■ **Goal of the exercise**
Copy every line of the material below word for word.
━━━━━━━━━━━━━━━━━━━━━━━━━━━━━━
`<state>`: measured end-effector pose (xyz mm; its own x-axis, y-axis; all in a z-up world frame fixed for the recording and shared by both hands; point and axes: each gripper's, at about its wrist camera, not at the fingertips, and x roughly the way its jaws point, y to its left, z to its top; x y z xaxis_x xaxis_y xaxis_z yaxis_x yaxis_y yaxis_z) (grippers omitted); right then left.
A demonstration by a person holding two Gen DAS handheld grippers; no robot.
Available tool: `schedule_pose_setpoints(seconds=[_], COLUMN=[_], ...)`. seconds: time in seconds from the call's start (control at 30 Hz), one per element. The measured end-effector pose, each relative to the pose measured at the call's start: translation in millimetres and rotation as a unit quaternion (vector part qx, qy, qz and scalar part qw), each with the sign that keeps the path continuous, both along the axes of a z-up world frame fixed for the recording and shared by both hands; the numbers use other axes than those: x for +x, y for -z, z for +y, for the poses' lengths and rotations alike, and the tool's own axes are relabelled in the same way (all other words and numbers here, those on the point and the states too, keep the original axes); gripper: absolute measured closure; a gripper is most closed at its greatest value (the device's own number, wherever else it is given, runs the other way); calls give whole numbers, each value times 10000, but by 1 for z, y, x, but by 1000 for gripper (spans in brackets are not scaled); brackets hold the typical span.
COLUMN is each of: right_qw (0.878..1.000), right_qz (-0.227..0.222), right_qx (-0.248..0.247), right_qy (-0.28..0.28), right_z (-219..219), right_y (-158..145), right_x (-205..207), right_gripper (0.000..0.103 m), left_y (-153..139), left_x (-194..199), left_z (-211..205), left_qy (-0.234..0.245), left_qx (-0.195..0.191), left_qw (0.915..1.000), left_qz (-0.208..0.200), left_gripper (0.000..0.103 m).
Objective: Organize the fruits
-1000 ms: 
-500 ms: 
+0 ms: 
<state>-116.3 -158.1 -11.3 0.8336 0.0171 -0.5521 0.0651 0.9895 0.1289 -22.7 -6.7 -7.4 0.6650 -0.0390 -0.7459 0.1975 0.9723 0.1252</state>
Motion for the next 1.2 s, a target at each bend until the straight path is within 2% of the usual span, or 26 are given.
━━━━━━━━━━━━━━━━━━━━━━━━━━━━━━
■ **Response**
`<state>`: measured end-effector pose (xyz mm; its own x-axis, y-axis; all in a z-up world frame fixed for the recording and shared by both hands; point and axes: each gripper's, at about its wrist camera, not at the fingertips, and x roughly the way its jaws point, y to its left, z to its top; x y z xaxis_x xaxis_y xaxis_z yaxis_x yaxis_y yaxis_z) (grippers omitted); right then left.
A demonstration by a person holding two Gen DAS handheld grippers; no robot.
Available tool: `schedule_pose_setpoints(seconds=[_], COLUMN=[_], ...)`. seconds: time in seconds from the call's start (control at 30 Hz), one per element. The measured end-effector pose, each relative to the pose measured at the call's start: translation in millimetres and rotation as a unit quaternion (vector part qx, qy, qz and scalar part qw), each with the sign that keeps the path continuous, both along the axes of a z-up world frame fixed for the recording and shared by both hands; the numbers use other axes than those: x for +x, y for -z, z for +y, for the poses' lengths and rotations alike, and the tool's own axes are relabelled in the same way (all other words and numbers here, those on the point and the states too, keep the original axes); gripper: absolute measured closure; a gripper is most closed at its greatest value (the device's own number, wherever else it is given, runs the other way); calls give whole numbers, each value times 10000, but by 1 for z, y, x, but by 1000 for gripper (spans in brackets are not scaled); brackets hold the typical span.
COLUMN is each of: right_qw (0.878..1.000), right_qz (-0.227..0.222), right_qx (-0.248..0.247), right_qy (-0.28..0.28), right_z (-219..219), right_y (-158..145), right_x (-205..207), right_gripper (0.000..0.103 m), left_y (-153..139), left_x (-194..199), left_z (-211..205), left_qy (-0.234..0.245), left_qx (-0.195..0.191), left_qw (0.915..1.000), left_qz (-0.208..0.200), left_gripper (0.000..0.103 m).
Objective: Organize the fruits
-1000 ms: 
-500 ms: 
+0 ms: 
<state>-116.3 -158.1 -11.3 0.8336 0.0171 -0.5521 0.0651 0.9895 0.1289 -22.7 -6.7 -7.4 0.6650 -0.0390 -0.7459 0.1975 0.9723 0.1252</state>
Motion for the next 1.2 s, a target at each bend until the straight path is within 2% of the usual span, or 26 are given.

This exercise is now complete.